Figure 9. NG1427 is directly and reversibly oxidized.

A: Direct visualization of the oxidation of NG1427. 100 nM of NG1427-G113D-HIS was incubated with H₂O₂, ONOO⁻, or NaOCl for 15 minutes, then incubated with maleimide-PEG11-biotin. The reactions were then visualized on a non-reducing 4–20% SDS-PAGE gel stained with Coomassie Brilliant Blue. B: Determination of putative NG1427-G113D-HIS dimers free sulfhydryls groups. An equal volume aliquot from (A) was run out on a non-reducing 4–20% SDS-Page gel, transferred to a PVDF membrane, and detected with streptavadin-HRP. C: Examination of reversibility of disulfide-dimers of NG1427-G113D. 100 nM of NG1427-G113D-HIS was incubated with H₂O₂, ONOO⁻, or NaOCl for 15 minutes then incubated with maleimide-PEG11-biotin. B-mercaptoethanol (B-ME) was then added to the reactions and were subsequently then visualized on a 4–20% SDS-PAGE gel stained with Coomassie Brilliant Blue. D: Detection of NG1427-G113D dimers following reduction.
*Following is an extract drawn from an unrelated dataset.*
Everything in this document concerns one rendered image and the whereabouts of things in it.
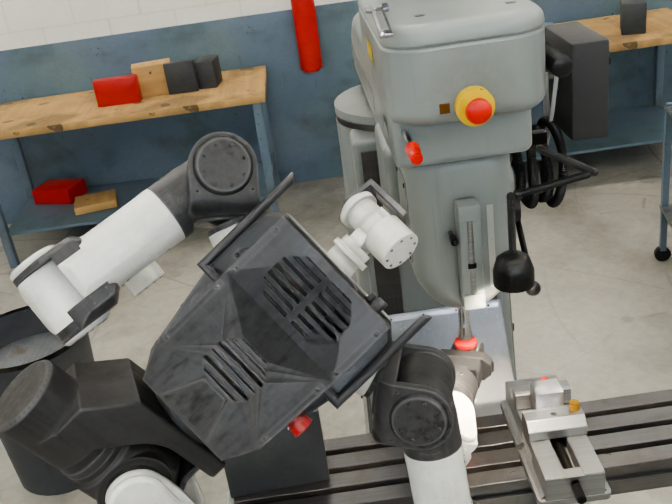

An equal volume aliquot of B-ME treated samples from (C) were run out on 4–20% SDS-Page gel, transferred to a PVDF membrane, and detected with streptavadin-HRP. The dotted arrow denotes the formation of the higher-molecular weight NG1427-G113D-HIS band, and the lower arrow denotes the mobility shift of NG1427-G113D-HIS following treatment with maleimide-PEG11-biotin.